There is in fact no single 1215 Magna Carta. During the days following the Runnymede agreement, the Great Charter was written out at least thirteen times, and maybe as many as forty-one, and these documents were then distributed around the country. Only four of them have survived. As well as the two at the British Library, there’s one in Lincoln and one in Salisbury. The word ‘survived’, though, is not 100 per cent accurate. The second of the British Library’s two Magna Cartas is in another display case alongside the first. It looks as though a full pot of coffee has been spilt all over it, completely obliterating all the writing. According to the information plaque, the brown-grey colour-wash that covers it is a burn mark. It was rescued from a fire in 1731.

But I soon start to feel guiltyabout these disparaging thoughts. A video screen in the corner of the small gallery suddenly comes alive (a boy of about 10 is kneeling in front of a small console and has pressed the right button) and the curator, Dr Claire Breay, appears. She puts me right, and explains the extraordinary process that went into making Magna Carta as I see it before me now.

In our own age, when pen-written documents have largely given way to electronic digits, it’s hard to imagine communications technology as it was in 1215. Producing each copy of Magna Carta was a laborious business. The parchment was manufactured from sheepskin. It first had to be soaked in a bath of lime. It was then stretched on a frame and once dry was scraped with a crescent-shaped knife until it was smooth enough to be written on. Because one little piece of parchment was such a valuable item, Dr Breay explains, the small writing on Magna Carta is in an abbreviated form of Latin in order to save space. The ink itself had special qualities. The key to its production lay in the stings of thousands of wasps. These insects lay their eggs in the bark of oak trees. The tree then reacts to the stings by producing nut-like blisters, called oak galls, whose sap is acidic. The ink makers used to gather tiny quantities of this sap and mix it with soot. The acid in the ink meant that, when applied with a quill pen, it would bite into the surface of the parchment, rather like an etching. The chancery clerks who did the actual writing – they were known as scriveners – would have had to sharpen their pen-nibs every few lines. Each copy of Magna Carta would have taken one scrivener a full working day to write out.

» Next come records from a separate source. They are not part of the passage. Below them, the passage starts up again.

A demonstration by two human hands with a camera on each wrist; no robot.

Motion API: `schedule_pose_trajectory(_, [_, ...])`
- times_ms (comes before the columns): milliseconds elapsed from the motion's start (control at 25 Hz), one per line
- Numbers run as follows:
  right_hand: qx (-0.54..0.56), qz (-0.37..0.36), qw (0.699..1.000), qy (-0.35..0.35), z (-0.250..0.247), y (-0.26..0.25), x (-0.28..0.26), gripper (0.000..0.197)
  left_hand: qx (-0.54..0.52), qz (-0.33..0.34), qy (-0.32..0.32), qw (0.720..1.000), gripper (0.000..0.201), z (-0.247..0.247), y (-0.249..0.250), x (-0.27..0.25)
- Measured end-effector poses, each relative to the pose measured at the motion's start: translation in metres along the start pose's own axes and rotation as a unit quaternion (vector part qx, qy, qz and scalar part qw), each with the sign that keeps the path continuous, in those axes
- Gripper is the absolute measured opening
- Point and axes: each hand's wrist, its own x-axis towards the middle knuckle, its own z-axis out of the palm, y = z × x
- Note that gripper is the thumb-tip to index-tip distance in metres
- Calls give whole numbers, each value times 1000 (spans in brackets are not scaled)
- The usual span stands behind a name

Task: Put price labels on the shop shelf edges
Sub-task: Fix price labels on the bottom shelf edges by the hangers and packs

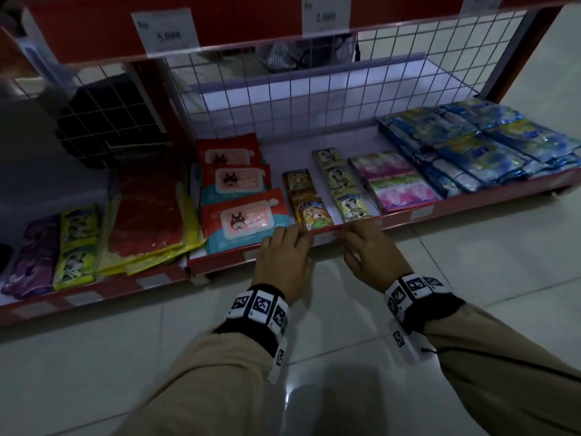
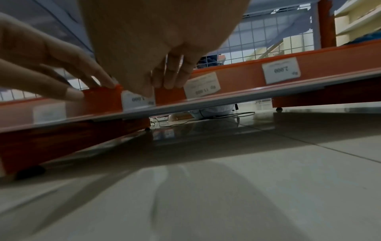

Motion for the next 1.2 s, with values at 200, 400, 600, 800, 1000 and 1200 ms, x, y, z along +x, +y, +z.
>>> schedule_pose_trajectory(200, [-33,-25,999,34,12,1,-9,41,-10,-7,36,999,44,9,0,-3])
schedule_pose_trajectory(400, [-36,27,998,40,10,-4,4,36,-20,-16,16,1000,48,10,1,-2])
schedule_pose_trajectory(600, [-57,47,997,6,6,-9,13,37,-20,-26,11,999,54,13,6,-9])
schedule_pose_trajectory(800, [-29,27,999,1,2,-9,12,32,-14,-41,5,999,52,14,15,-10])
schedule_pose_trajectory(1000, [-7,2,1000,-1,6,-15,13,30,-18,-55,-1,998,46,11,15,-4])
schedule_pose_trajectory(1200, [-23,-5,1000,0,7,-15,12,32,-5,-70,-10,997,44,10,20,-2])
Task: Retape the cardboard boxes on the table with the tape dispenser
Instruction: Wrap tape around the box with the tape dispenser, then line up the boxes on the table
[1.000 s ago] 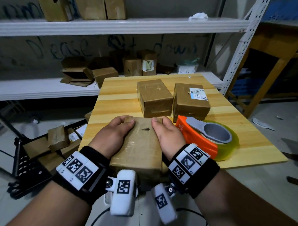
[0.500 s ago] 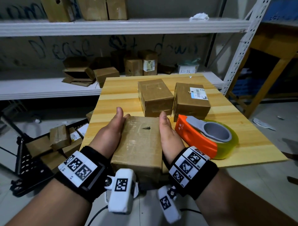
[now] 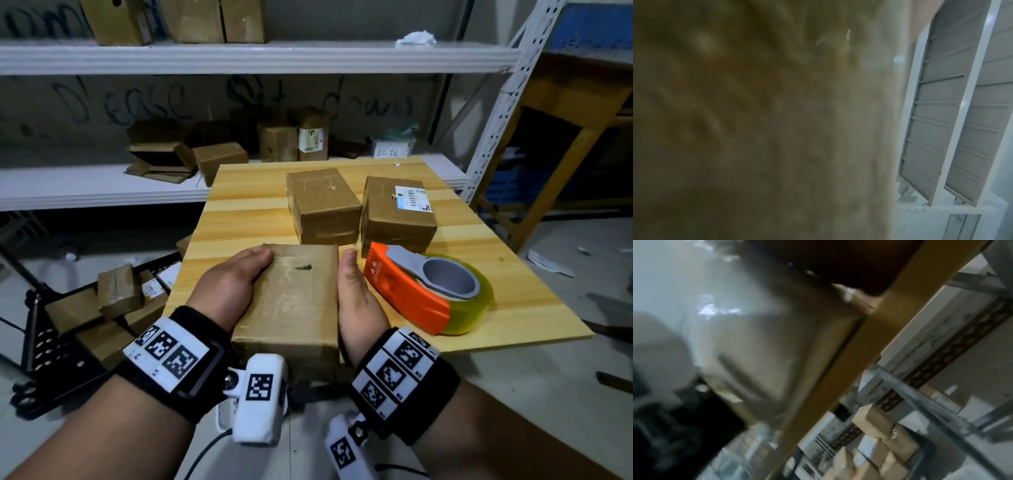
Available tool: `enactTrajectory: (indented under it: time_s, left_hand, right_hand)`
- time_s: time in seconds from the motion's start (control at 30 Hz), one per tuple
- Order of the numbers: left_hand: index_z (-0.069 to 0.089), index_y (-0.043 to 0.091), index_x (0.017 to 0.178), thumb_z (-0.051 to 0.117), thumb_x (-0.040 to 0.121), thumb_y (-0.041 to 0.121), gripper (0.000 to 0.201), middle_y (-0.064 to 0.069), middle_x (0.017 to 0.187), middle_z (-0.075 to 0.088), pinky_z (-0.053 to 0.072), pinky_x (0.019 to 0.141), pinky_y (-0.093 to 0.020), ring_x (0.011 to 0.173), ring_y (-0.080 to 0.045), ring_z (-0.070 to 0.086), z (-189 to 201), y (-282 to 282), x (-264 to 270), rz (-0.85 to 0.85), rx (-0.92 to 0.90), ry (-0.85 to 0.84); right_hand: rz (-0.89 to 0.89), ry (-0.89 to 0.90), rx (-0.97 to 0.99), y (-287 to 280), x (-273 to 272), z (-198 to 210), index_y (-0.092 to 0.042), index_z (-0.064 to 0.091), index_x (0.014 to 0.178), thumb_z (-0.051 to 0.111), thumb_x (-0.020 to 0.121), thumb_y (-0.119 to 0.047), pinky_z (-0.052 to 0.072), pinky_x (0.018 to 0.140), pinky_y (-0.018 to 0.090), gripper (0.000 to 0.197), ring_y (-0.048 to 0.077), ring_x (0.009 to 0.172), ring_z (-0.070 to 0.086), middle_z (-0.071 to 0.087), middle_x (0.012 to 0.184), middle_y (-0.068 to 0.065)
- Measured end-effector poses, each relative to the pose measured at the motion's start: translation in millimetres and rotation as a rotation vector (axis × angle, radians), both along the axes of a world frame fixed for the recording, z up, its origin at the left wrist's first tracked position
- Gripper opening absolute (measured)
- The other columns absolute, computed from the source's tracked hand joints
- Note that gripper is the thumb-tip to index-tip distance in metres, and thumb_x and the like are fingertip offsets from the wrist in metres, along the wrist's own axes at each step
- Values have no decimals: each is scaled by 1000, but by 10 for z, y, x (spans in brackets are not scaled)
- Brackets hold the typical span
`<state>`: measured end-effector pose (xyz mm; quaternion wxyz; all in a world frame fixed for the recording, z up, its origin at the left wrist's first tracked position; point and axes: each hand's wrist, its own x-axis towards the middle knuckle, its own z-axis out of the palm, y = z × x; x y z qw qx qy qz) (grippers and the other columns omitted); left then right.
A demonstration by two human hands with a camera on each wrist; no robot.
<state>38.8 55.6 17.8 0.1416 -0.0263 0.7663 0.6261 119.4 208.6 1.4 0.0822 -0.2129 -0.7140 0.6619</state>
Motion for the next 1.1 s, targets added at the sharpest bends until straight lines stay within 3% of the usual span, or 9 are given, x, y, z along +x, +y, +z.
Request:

Most of us now take for granted the process which at the tap of a button or two transforms our thoughts into words on a screen and then instantly transmit them to the other side of the globe, a process so effortless that, as a species, we waste trillions of words every day. So there’s something admirable about the ingenuity and thoughtfulness of medieval writing, where each written word was a handcrafted gem.

Humbled, I look again at the British Library’s Magna Carta, with its oak gall script in abbreviated Latin, still translatable just as it was on the day it was written 800 years ago, and I give it respect.

The writing on the document is continuous, without breaks between paragraphs – again to save space on the valuable parchment. The traditional division of the text into sixty-three separate clauses is a device of later historians to help analyse the Charter’s significance.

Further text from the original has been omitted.